Nonostante il mutamento di umore sui mercati, con lo spread sceso in area 140-150 punti, il grande problema italiano del debito pubblico resta immutato e ormai si attesta intorno a quota 2.100 miliardi di euro. L’economia cresce a stento (quest’anno il Pil non dovrebbe andare oltre il +0,6 rispetto al 2014), per cui il rapporto debito/Pil non fa progressi, anzi paga il conto dei prestiti fatti dall’Italia per salvare la Grecia e la Spagna e quest’anno dovrebbe raggiungere il massimo storico del 135%.
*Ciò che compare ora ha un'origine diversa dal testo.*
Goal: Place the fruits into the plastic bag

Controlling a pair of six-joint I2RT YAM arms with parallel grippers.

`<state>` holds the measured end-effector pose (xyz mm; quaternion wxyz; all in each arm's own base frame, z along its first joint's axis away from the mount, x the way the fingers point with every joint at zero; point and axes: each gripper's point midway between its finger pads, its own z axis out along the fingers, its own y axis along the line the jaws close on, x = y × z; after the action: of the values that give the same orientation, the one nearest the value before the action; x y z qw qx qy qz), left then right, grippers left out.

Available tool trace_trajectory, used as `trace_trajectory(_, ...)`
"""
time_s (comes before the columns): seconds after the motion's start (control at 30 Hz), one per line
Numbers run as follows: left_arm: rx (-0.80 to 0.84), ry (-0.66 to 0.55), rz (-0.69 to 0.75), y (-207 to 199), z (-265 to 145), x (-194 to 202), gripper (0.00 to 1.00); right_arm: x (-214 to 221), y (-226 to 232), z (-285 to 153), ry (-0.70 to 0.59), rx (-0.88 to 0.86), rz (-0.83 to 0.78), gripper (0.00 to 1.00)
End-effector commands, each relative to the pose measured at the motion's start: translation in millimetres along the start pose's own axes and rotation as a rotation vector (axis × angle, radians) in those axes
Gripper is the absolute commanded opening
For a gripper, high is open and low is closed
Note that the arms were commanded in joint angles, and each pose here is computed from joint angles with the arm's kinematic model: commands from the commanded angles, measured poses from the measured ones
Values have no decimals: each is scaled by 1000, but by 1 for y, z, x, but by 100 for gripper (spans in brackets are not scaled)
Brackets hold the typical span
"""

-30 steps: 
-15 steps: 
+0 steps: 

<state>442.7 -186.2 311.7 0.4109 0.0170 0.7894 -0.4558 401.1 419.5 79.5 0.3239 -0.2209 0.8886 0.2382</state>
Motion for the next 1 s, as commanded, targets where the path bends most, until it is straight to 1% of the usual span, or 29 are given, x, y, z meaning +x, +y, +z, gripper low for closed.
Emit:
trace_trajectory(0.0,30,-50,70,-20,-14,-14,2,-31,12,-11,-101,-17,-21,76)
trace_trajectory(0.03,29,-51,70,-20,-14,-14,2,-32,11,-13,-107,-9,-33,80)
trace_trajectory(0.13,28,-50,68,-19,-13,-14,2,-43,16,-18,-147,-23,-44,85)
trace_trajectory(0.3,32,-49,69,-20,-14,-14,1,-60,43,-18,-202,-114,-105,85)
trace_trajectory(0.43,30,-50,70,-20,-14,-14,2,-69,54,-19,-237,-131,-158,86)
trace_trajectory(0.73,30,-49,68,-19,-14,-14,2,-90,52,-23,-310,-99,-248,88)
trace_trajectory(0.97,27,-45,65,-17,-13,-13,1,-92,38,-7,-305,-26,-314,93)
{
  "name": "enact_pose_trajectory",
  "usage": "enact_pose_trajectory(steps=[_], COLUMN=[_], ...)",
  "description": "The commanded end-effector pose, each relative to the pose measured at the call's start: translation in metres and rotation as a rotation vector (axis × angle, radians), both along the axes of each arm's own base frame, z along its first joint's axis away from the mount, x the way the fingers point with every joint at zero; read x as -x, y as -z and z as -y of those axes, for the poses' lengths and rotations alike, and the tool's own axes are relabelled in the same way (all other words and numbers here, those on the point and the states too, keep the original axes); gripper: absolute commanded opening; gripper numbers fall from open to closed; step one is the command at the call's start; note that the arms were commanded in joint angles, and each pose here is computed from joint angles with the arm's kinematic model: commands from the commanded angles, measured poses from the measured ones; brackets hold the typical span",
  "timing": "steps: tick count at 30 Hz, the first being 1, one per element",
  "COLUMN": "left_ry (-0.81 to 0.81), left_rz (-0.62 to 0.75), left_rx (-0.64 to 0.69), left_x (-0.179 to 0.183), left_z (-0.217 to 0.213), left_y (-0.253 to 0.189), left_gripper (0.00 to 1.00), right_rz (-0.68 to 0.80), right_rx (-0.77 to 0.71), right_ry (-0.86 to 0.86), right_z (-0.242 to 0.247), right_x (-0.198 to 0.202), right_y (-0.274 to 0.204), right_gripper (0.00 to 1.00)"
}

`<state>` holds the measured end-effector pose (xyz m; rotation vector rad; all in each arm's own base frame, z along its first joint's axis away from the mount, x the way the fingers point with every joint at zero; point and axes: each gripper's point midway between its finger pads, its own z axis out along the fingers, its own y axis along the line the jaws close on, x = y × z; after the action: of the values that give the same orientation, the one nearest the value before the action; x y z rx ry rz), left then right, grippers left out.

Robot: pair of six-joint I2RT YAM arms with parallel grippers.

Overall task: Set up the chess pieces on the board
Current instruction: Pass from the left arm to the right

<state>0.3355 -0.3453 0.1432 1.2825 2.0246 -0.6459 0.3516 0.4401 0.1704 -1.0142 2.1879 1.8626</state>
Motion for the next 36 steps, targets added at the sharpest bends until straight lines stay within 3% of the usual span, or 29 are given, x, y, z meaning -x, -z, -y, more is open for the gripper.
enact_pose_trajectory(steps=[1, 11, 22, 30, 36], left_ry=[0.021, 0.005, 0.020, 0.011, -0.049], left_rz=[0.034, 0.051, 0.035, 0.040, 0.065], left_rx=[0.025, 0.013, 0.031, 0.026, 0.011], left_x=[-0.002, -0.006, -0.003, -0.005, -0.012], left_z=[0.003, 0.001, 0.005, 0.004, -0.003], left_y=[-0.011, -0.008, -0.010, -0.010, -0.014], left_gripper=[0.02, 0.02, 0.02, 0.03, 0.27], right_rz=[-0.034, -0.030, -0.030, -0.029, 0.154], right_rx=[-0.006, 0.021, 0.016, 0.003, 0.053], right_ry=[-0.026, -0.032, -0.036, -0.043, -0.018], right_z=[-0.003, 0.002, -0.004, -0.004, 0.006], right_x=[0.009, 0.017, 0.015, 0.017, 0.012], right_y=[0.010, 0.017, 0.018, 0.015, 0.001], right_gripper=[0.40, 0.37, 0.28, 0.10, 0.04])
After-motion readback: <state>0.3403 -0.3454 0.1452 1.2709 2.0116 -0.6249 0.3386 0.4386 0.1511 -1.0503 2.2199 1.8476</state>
In questo contesto, collocare sul mercato quote azionarie dello Stato per tre, quattro, massimo cinque miliardi di euro non può certo bastare ad abbassare in maniera significativa questo rapporto. Piuttosto, l’obiettivo sembra quello di approfittare dell’incredibile liquidità in circolo sui mercati per attirare un po’ di investimenti stranieri nel nostro Paesi, approfittando anche del fatto che, dopo sette anni di recessione, i prezzi delle aziende si sono ridotti sensibilmente.

Di contro c’è il fatto che Fincantieri, Poste, Eni ed Enel sono tra le aziende più grandi del Paese in termini di occupati e una discesa del controllo statale vorrebbe dire una rinuncia a controllare le decisioni del management. Un rischio che evidentemente si è disposti a correre pur di provare ad evitare che nuove crisi di sfiducia investano il Paese.